§ Information provided:
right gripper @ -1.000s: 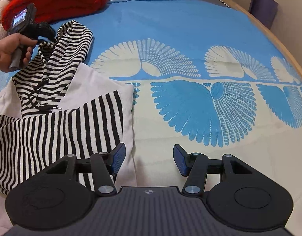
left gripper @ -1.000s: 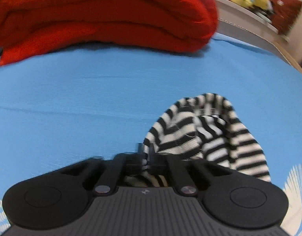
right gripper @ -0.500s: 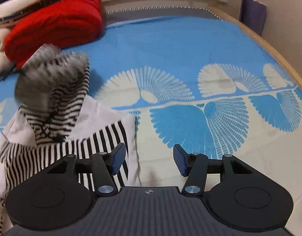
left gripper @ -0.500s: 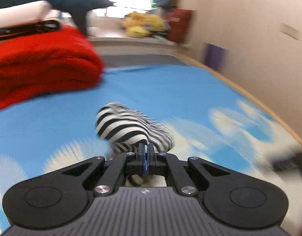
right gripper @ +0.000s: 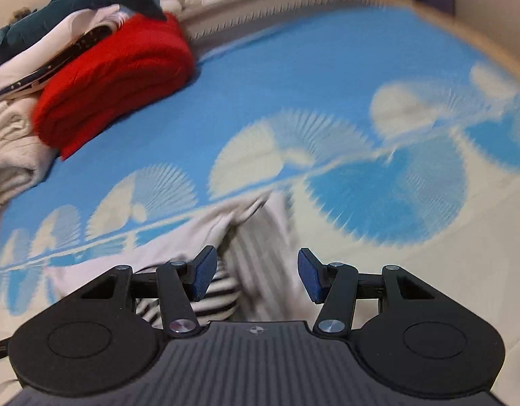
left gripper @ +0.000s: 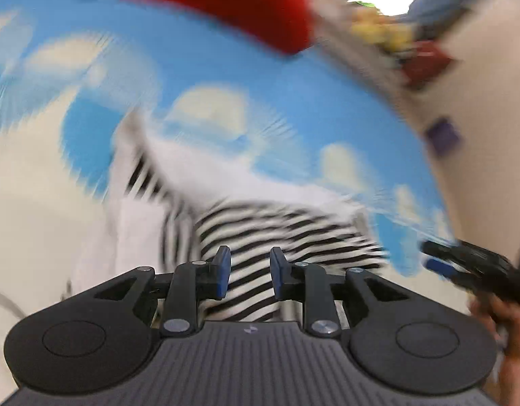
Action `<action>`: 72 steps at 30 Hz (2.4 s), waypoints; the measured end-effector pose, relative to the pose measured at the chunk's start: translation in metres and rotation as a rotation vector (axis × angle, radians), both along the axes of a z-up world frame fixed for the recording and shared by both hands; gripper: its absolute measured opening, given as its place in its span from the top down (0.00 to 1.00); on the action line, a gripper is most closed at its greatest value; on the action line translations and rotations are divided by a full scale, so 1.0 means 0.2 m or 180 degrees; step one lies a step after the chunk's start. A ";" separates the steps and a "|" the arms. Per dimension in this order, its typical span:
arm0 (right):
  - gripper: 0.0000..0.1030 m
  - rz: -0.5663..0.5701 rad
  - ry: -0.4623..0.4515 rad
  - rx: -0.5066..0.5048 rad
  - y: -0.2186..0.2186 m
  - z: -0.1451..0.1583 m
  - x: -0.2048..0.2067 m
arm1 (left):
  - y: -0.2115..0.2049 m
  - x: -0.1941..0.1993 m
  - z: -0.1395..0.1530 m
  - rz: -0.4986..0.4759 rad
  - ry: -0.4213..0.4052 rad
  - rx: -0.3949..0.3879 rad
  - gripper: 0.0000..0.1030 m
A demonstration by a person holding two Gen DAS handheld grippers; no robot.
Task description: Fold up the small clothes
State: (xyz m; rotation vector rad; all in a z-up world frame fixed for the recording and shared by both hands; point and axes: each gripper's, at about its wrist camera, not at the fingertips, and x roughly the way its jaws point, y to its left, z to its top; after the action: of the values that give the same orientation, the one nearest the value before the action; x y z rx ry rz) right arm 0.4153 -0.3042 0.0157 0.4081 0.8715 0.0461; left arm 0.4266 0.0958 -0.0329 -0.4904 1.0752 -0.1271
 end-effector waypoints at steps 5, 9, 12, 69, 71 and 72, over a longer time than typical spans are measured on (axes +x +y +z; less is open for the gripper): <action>0.47 0.0104 0.0415 0.0305 0.09 -0.15 0.06 | -0.10 0.04 -0.23 0.0221 0.0614 0.0020 0.52; 0.47 0.0131 0.0544 0.0342 0.17 -0.21 0.11 | -0.14 0.06 -0.35 0.0192 0.0901 0.0027 0.51; 0.55 0.0162 0.0623 0.0416 0.20 -0.24 0.13 | -0.08 0.02 -0.37 0.0139 0.0933 -0.0142 0.85; 0.56 -0.0477 0.0122 0.0892 0.06 -0.14 -0.02 | 0.18 0.03 -0.10 0.0330 0.0205 -0.0086 0.80; 0.55 -0.0124 0.0279 0.1265 0.10 -0.20 0.03 | 0.15 0.03 -0.17 0.0281 0.0384 0.0014 0.80; 0.55 0.0007 0.0522 0.1402 0.13 -0.26 0.05 | 0.14 0.04 -0.22 0.0278 0.0553 0.0137 0.80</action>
State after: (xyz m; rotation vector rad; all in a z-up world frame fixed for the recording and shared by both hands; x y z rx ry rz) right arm 0.4245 -0.2784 -0.0362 0.8317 1.0243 0.2115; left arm 0.4339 0.1234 -0.0762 -0.5158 1.2217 0.0161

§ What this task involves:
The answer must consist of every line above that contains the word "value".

§ Response below:
Action `<action>`: 72 steps at 30 Hz (2.4 s), waypoints; the measured end-effector pose, relative to the pose measured at the chunk's start: translation in metres and rotation as a rotation vector (axis × angle, radians), both along the axes of a z-up world frame fixed for the recording and shared by both hands; gripper: its absolute measured opening, given as its place in its span from the top down (0.00 to 1.00); on the action line, a gripper is most closed at its greatest value; on the action line translations and rotations are divided by a full scale, so 1.0 means 0.2 m or 180 degrees; step one lies a step after the chunk's start. A ";" separates the steps and a "|" the arms. Per dimension in this order, its typical span:
State: (xyz m; rotation vector rad; all in a z-up world frame fixed for the recording and shared by both hands; point and axes: each gripper's, at about its wrist camera, not at the fingertips, and x roughly the way its jaws point, y to its left, z to its top; after the action: of the values that give the same orientation, the one nearest the value before the action; x y z rx ry rz) right arm 0.4153 -0.3042 0.0157 0.4081 0.8715 0.0461; left arm 0.4266 0.0958 -0.0329 -0.4904 1.0752 -0.1271

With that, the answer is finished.